- How to complete this task -
When you write out the listing, keep every character and omit the pictures.

- Data shown -

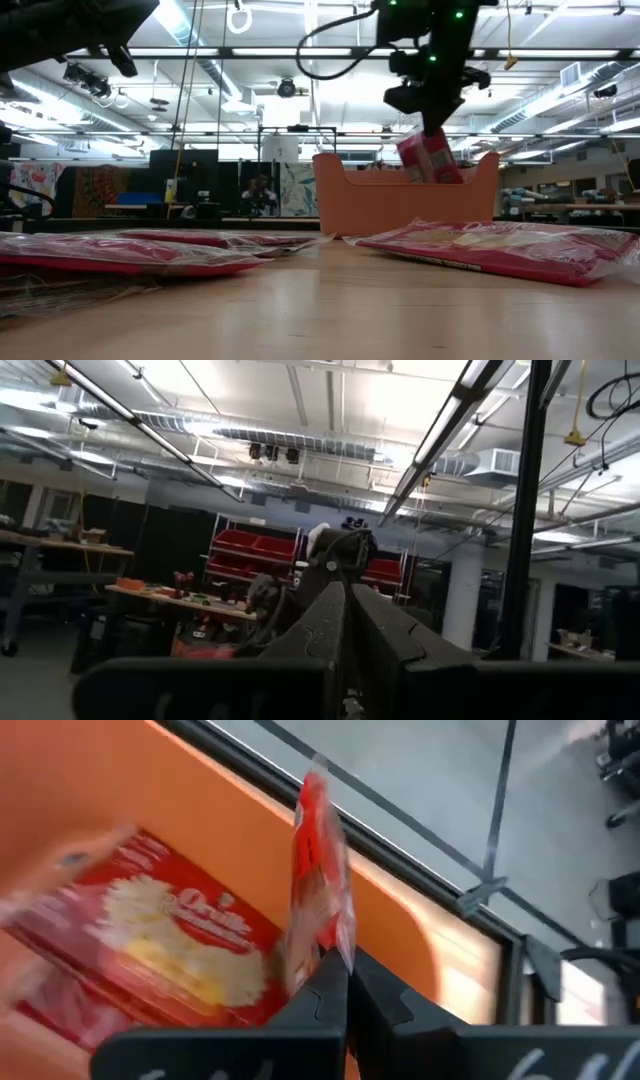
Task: Sort popcorn bags into baskets
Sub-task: Put the red popcorn bag into the orange bin
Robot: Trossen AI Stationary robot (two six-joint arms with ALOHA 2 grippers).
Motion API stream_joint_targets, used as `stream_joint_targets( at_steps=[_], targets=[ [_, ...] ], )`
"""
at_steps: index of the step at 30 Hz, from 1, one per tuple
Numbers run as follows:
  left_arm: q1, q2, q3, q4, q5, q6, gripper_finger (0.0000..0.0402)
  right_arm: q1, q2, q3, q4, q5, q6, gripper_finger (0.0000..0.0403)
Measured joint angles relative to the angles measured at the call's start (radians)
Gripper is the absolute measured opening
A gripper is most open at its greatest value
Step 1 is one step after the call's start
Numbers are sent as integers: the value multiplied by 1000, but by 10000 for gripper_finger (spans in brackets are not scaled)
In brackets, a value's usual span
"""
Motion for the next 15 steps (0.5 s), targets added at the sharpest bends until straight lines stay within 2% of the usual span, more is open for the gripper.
stream_joint_targets(
  at_steps=[6,15],
  targets=[
    [0,0,0,-17,0,-16,25,0,89,98,91,-138,-47,26],
    [0,0,0,-58,0,-46,25,-13,213,106,481,-437,-348,73]
  ],
)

- Solved exercise -
Task: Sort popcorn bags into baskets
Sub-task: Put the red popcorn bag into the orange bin
Robot: Trossen AI Stationary robot (two six-joint arms with ALOHA 2 grippers).
Motion API stream_joint_targets, used as `stream_joint_targets( at_steps=[_], targets=[ [_, ...] ], )`
"""
at_steps: index of the step at 30 Hz, from 1, one per tuple
Numbers run as follows:
  left_arm: q1, q2, q3, q4, q5, q6, gripper_finger (0.0000..0.0402)
  right_arm: q1, q2, q3, q4, q5, q6, gripper_finger (0.0000..0.0403)
Measured joint angles relative to the angles measured at the call's start (radians)
Gripper is the absolute measured opening
A gripper is most open at its greatest value
Step 1 is one step after the call's start
Numbers are sent as integers: the value multiplied by 1000, but by 10000 for gripper_finger (spans in brackets are not scaled)
In brackets, a value's usual span
"""
Motion for the next 15 steps (0.5 s), targets added at the sharpest bends until straight lines stay within 2% of the usual span, more is open for the gripper.
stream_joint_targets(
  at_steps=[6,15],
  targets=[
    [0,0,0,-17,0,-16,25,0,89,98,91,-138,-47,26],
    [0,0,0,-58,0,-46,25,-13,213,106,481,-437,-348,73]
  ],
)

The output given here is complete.